Cover: cross-query composition. AND, OR, XOR, SUB, NOT on bitmaps.

When the AST root is a set-algebra node (e.g., or(scan(q1), scan(q2))), the planner:

  1. Recursively evaluates each child scan, producing a bitmap.
  2. Applies the set-algebra operation on the bitmaps.

These are the operations that used to live in bitmap-combine.c. As-built (2026-05-28): not implemented in query-engine. Set algebra lives only in the standalone bitmap-combine binary; the engine emits no bitmap to feed it yet. Target: the kernels move to libedge and are called both in-engine (set-op AST nodes, combined in memory) and by the bitmap-combine CLI.

Open question: do we evaluate child scans in parallel? They’re independent. For two-scan OR, parallelism wins. For a deep tree of set algebra, scheduling matters.

Cover: when to keep bitmaps in memory vs spill to disk.

For V1, the simple rule:

  • All bitmaps produced by a query stay in memory for the duration of the query invocation.
  • The user can request persistence via --output @name, which writes the final bitmap to <corpus>/bitmaps/<name>.bm.
  • Intermediate bitmaps in chained predicates are never persisted — they’re transient working state.

Open question: how do we handle “accelerator bitmaps” — pre-computed common subsets (e.g., the engine ships a precomputed @masters alongside the corpus)? They’d be persisted somewhere but not user-managed. (Separate design conversation per the architectural discussion; the planner just consumes whatever’s available.)

Cover: how the planner spawns threads.

Each scan over the corpus parallelizes across shards (one worker per shard, mmap’d independently). The header tier is embarrassingly parallel; the game tier is also per-shard parallel.

Within a single shard, scanning is sequential — games are walked in order.

Across set-algebra operations on independent bitmaps, the operations themselves are O(num_shards × bits_per_shard) byte-bashing — bandwidth- bound, vectorizable, single-threaded today (sub-millisecond at 10M scale, no need to parallelize).

Cover: 3-5 end-to-end traces of how a query becomes work.

Example 1: “Sicilian Najdorf, blitz, both 2500+, white wins, white had bishop pair sustained ≥10 plies starting from move 15.”

Plan:

  1. Header tier (one pass): eco_in(B90-B99) ∧ tc_category(blitz) ∧ both_elo_ge(2500) ∧ result(W) → survivors bitmap, ~N_h games
  2. Game tier (one pass over survivors): Streak(white_bishop_pair, 10) restricted to FromPly(30) Engine state: BB_ONLY (popcounts on bitboards) → final bitmap

Example 2: Set algebra. “Sicilian wins OR French wins, all by master.”

Plan:

  1. Scan A: eco_in(B20-B99) ∧ result(W) ∧ both_elo_ge(2200) → bitmap A
  2. Scan B: eco_in(C00-C19) ∧ result(W) ∧ both_elo_ge(2200) → bitmap B
  3. Set-op: A ∪ B → final bitmap Open question: can the planner detect that scans A and B differ only in one predicate and fuse them into a single scan with a disjunctive header check?
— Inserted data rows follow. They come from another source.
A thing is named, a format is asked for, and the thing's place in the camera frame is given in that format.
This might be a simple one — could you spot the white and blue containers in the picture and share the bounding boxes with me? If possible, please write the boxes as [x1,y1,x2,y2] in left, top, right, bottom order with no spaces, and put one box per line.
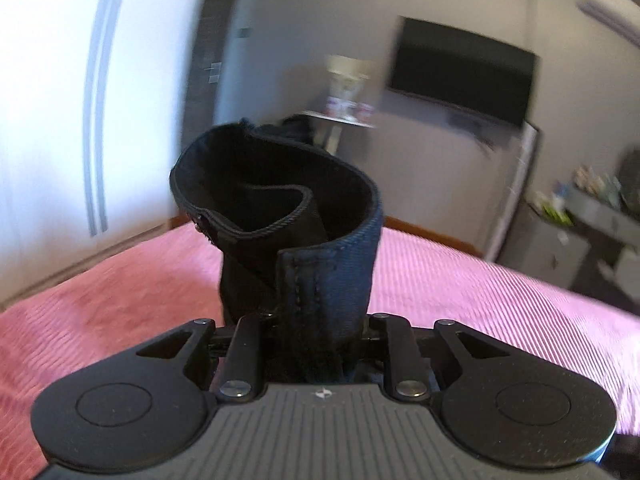
[550,162,626,206]

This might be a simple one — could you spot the dark grey door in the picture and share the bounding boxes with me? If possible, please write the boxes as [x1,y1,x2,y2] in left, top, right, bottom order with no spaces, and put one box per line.
[181,0,247,166]

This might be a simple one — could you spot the white tower fan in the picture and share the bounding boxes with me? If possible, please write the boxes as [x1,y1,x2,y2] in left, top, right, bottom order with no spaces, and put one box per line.
[481,120,542,265]

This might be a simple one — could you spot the white wardrobe with dark stripes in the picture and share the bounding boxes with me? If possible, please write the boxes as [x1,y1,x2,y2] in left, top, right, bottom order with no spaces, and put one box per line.
[0,0,213,306]

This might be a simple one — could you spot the black pants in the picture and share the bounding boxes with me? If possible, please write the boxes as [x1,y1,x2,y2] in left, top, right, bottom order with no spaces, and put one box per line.
[169,119,385,386]

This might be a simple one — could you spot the red and white mugs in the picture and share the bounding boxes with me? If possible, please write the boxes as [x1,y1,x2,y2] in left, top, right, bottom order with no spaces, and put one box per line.
[324,96,377,122]

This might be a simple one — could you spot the green cloth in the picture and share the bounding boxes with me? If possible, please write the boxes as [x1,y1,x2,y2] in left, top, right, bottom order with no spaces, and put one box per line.
[534,197,576,226]

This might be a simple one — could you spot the dark cloth pile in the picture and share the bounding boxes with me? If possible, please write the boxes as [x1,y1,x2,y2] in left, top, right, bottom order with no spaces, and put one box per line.
[277,114,322,150]

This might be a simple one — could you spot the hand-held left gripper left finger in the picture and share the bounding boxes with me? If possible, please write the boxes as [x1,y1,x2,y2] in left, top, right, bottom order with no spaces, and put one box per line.
[112,313,276,405]

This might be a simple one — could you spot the pink ribbed blanket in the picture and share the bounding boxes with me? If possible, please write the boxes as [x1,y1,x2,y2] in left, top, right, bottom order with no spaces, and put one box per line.
[0,222,640,480]

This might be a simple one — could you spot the black wall television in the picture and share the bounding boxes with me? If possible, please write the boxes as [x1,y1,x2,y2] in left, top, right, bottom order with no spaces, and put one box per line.
[384,16,539,129]

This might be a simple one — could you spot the pale table vase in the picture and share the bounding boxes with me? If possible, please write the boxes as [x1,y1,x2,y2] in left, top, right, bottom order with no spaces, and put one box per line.
[325,55,375,106]

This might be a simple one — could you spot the grey cabinet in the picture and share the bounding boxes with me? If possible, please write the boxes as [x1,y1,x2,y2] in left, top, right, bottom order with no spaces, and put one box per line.
[500,187,640,306]

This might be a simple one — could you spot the white air conditioner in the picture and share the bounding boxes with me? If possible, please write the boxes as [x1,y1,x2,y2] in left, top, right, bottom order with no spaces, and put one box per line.
[575,0,640,47]

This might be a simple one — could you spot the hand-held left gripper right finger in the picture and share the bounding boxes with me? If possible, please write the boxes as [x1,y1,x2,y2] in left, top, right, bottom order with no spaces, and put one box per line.
[367,312,526,404]

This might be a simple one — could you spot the small side table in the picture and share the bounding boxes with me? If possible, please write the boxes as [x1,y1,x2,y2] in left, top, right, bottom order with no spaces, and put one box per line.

Yes for V2; not worth the complexity for V1.

Open list:

  • Selectivity-hint source: static / dynamic / hybrid?
  • Empirical predicate-cost calibration (planner self-tunes)?
  • Parallelism of independent set-algebra sub-scans?
  • Predicate fusion (multiple scans with shared work merged into one)?
  • Predicate-output beyond bitmap (counts, histograms, position-list)?
  • Cancellation / streaming results (if a UI wants progress feedback)?